Sostenibilità è un termine così abusato, nella moda, da aver perso ogni peso e significato. Il più delle volte, sentendolo,
si ha l'impressione che si parli del trend del momento, o peggio ancora della nuova strategia di storytelling - imbattibile
ma farlocca.
Non potrebbe essere diversamente: con il suo ciclo produttivo a getto continuo, e l'esigenza indotta di acquisto a ripetizione
causa repentina obsolescenza estetica, la moda di sostenibile ha ben poco, come industria e come mentalità. A meno di puntare
sul riuso dell'esistente, sulla trasformazione dello scarto in possibilità.
Oggi lo si chiama upcycling, e consiste nel riconfigurare abiti e stoffe che già esistono dando una nuova forma e quindi una
nuove vita - Martin Margiela illo tempore ha fatto scuola. Forte della sapienza manifatturiera e tessile di Zegna, il direttore
creativo Alessandro Sartori porta l'idea ad un nuovo livello di espressione, insieme più alto, per qualità del segno, più
profondo, perchè calato nelle fibre e nella materia, e più innovativo, perché basato su una sintesi ferrea di mezzi.
Lo show Ermenegildo Zegna Couture con il quale ieri si é aperta la breve kermesse della moda uomo a Milano é un inno visionario
e totale al riuso, racchiuso nell'hashtag #UseTheExisting. Uno slogan, in effetti, da adottare in toto come filosofia di vita,
tra saggezza stoica e sostenibilità applicata. La coerenza del progetto è cosí forte ed evidente da riverberare su ogni cosa,
dal prodotto alla comunicazione, e rendere subito chiaro che non siamo davanti all'ennesimo proclama orecchiabile ma vacuo.

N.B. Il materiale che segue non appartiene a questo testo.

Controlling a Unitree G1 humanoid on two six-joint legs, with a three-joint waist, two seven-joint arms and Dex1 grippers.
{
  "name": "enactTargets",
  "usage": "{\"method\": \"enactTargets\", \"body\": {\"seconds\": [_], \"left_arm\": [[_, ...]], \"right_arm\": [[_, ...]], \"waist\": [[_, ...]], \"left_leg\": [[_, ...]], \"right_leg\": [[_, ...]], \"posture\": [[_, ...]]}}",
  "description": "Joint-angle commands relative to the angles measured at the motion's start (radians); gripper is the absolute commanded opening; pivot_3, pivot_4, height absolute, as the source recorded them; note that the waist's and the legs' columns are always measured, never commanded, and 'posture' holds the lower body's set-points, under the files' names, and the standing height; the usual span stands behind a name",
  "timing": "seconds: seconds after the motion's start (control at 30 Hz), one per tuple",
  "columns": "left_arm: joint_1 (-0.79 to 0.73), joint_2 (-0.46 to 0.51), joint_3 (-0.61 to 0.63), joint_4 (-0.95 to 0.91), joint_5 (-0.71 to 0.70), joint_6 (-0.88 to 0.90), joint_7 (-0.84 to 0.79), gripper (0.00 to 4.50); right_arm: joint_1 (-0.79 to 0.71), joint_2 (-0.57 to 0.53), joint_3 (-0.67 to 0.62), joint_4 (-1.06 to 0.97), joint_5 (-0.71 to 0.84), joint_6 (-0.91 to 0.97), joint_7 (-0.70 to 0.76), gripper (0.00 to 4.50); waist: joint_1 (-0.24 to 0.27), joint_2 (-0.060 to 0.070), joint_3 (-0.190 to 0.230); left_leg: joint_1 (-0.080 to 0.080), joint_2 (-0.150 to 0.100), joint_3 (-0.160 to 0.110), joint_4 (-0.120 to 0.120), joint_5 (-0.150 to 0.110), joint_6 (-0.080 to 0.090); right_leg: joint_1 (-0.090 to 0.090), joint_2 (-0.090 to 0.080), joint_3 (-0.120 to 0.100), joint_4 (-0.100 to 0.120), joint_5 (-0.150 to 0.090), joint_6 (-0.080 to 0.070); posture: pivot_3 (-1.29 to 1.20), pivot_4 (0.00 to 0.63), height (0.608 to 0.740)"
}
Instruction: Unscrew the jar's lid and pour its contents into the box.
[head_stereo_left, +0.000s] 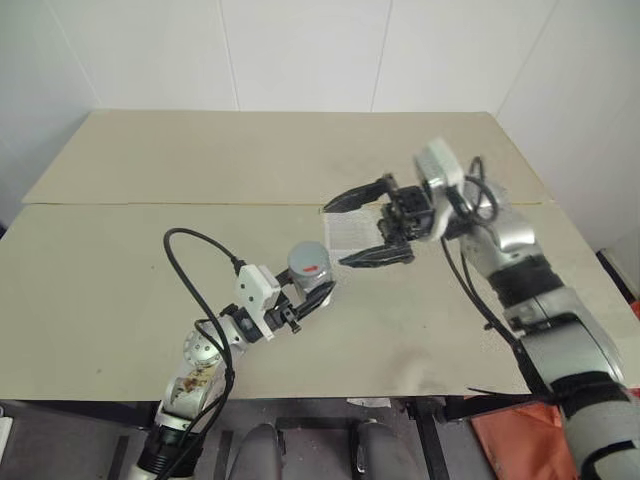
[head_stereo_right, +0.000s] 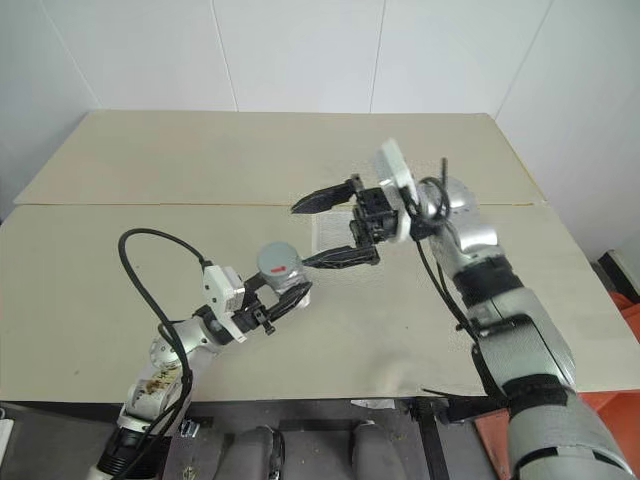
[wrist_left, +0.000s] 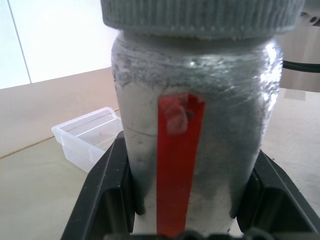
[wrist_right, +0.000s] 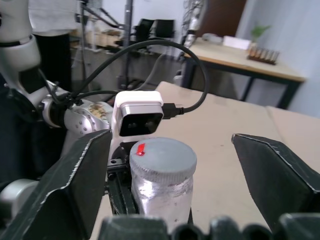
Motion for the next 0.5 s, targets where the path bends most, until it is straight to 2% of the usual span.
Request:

Al contrario, tutto torna e tutto si tiene, perché Sartori non lascia mai nulla al caso. Si parte dai vestiti e si finisce
con l'edificio che ospita lo show, o forse il contrario: in ogni caso il cerchio è chiuso, e le energie circolano. Non siamo
nemmeno più a Milano, per la sfilata, ma a Sesto San Giovanni nella terra desolata che furono le Acciaierie Falk, un luogo
di puro degrado urbano attualmente in corso di bonifica e riqualificazione.

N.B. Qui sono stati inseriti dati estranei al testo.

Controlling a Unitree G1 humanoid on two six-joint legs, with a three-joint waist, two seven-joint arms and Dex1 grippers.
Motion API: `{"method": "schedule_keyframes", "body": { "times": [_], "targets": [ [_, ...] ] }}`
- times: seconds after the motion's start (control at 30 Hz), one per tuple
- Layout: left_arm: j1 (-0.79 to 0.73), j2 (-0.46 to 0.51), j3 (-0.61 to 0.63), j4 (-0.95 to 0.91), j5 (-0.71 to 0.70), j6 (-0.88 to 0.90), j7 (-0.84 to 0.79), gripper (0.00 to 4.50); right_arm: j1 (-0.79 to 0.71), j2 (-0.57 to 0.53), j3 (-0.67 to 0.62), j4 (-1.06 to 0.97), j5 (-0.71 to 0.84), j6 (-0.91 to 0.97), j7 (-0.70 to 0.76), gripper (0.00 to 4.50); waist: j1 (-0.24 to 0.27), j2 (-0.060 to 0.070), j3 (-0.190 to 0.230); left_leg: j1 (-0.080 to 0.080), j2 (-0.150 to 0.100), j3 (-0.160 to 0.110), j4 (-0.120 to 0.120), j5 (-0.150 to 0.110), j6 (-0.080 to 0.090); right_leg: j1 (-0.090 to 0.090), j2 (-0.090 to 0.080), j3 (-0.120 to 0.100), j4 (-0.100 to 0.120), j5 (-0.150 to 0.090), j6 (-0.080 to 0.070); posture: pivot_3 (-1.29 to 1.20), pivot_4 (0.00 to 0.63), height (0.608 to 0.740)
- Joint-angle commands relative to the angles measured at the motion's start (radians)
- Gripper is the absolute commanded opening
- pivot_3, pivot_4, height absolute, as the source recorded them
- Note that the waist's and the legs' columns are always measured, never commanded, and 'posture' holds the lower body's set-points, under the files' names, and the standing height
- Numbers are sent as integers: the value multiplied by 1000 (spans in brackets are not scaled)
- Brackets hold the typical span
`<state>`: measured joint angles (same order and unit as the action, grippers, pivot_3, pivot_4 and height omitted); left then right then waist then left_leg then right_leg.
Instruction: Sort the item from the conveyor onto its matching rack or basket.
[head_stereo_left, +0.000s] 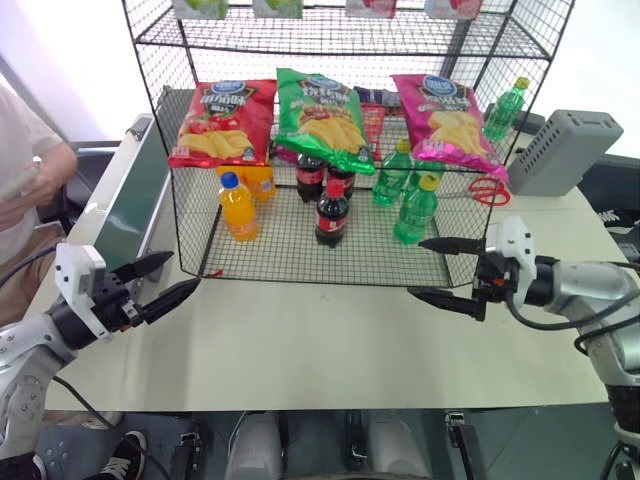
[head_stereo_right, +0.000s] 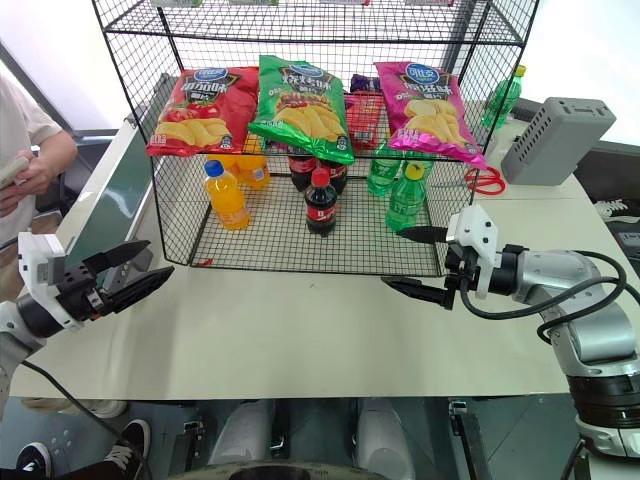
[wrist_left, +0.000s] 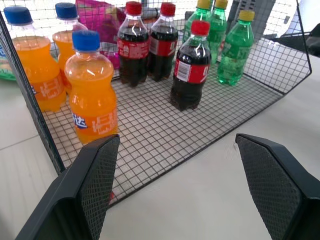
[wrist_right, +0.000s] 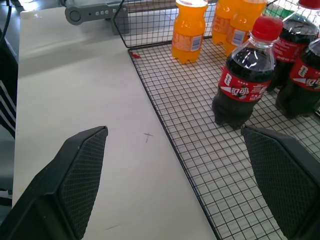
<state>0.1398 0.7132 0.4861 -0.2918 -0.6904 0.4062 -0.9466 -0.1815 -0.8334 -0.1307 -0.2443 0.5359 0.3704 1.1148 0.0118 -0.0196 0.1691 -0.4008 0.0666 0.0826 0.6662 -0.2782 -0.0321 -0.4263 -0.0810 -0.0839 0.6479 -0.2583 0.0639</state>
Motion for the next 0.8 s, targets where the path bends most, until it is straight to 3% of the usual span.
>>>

Dal riuso dell'esistente, infatti, nascerà la città della salute. Primo centro. Poi ci sono le stoffe: tessuti naturali o
sintetici realizzati dallo smembramento, nuova filatura e successiva tessitura di scarti della lavorazione degli abiti per
le lane, e dal riutilizzo di plastiche e rifiuti per i sintetici. Secondo centro. Anche le stampe - composizioni/scomposizioni
di righe - nascono da cose esistenti: scampoli di tessuti, assemblati e fotografati per poi creare motivi cinetici sulle superfici.
Altrimenti, sono pieghe e stropicciature piazzate che fanno pensare alle compressioni di Arman, artista che é stato gran riutilizzatore
di cose esistenti. Il percorso materico, che é avvio e sostanza dell'intero processo creativo - da Zegna va cosí per dna e
per autenticità - trova in fine ragion d'essere negli abiti, fusione perfetta di tradizione saartoriale e spirito metropolitano.
Sartori è un designer tecnico: la gioia con cui parla di grammature delle stoffe e calature di una maglia è tangibile.
Il suo, però, non é il tecnicismo freddo di quanti si aggrappano al mestiere. Sartori osserva l'oggi, deciso a parlare ad
una generazione frenetica, globale e iperconnessa con abiti adatti ai tempi ma sartorialmente impeccabili. Ecco allora le
silhouette nette, le tasche capaci e tridimensionali che migrano dal parka al blazer, gli abiti leggeri come piume ma perfettamente
strutturati, i capispalla pragmatici. Invero, è anche qui tutto un riuso, e certamente il più importante: la cultura del fare
che si aggiorna e che si evolve, avendo nel proprio dna una modernità che è senza tempo. Non c'é nulla di più sostenibile.